Well, I have to consider it simply a colossal failure of imagination on my part; maybe I can attribute it to my slowly advancing years or something.
In any case, I would never in my wildest imaginings have though that when my two children decided (on a wild, un-parentally-supervised Daytona Beach weekend, what with them being adults and all) to get tattooed, that I would not only end up approving of the idea, but be impressed by the results and prouder than ever of those two knuckleheads.
This apparently started out a long time ago as Madeline's idea. And what do you think a graduate of one of Virginia's most prestigious "Governor's Schools," the Thomas Jefferson High School for Science and Technology, would have tattooed on her?
For his part, Philip crafted the design using the family's ancient Remington Manual typewriter. He worked up the original, which was then enlarged to create the template for the tattooist.
So now, in a band encircling the thickest part of Madeline's left forearm, and the thickest part of Philip's right bicep, is tattooed...
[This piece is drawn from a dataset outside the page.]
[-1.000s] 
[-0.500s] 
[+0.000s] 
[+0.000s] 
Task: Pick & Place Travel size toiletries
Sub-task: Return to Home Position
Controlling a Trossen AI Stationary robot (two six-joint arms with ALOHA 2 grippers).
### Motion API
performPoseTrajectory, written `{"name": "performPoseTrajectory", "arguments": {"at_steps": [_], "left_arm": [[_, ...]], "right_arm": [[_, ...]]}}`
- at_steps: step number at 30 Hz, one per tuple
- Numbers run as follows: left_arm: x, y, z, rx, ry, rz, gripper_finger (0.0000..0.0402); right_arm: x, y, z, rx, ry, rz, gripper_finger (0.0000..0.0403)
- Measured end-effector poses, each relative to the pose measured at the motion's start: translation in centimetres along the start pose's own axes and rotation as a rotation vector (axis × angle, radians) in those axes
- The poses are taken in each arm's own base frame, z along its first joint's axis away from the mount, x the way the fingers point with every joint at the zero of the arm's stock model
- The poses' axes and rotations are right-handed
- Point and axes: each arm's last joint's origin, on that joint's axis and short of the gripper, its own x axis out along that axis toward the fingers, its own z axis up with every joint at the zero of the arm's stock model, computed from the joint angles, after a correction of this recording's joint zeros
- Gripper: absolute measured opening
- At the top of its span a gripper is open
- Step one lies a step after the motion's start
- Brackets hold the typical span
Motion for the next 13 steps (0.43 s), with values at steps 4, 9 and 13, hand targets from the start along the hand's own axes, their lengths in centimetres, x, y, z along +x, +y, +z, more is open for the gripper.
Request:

...the first forty-seven digits of pi.
Not the name of a girlfriend or boyfriend, or a fighting slogan, or a meaningless symbol, or a symbol misappropriated from another culture without regard to its meaning. A universal constant, a mathematical expression—in a circle, no less. An expression of constancy, of unity, of closure, of connection. Shared by a brother and sister. Now come on, what could make a parent happier?
And supposedly, if you carry pi out to forty-seven digits, you can calculate the diameter of a circle the size of the known universe with a margin of error less than the width of a single proton. How do we know this? We know this because somebody told us. We're too busy to check it out, but it sounds really, really, impressive.
In addition, both kids donated blood immediately prior to getting inked (since now they won't be allowed to donate for 12 months) and Phil even got some of the guys at school to donate for the first time. Madeline, for her part, has lined up something like two dozen potential first-time donors at school to cover for her downtime.
When they get the time, they're both going to go back and have the remaining digits added.
And all four of us are taking a good, hard look at phi. Hmmm...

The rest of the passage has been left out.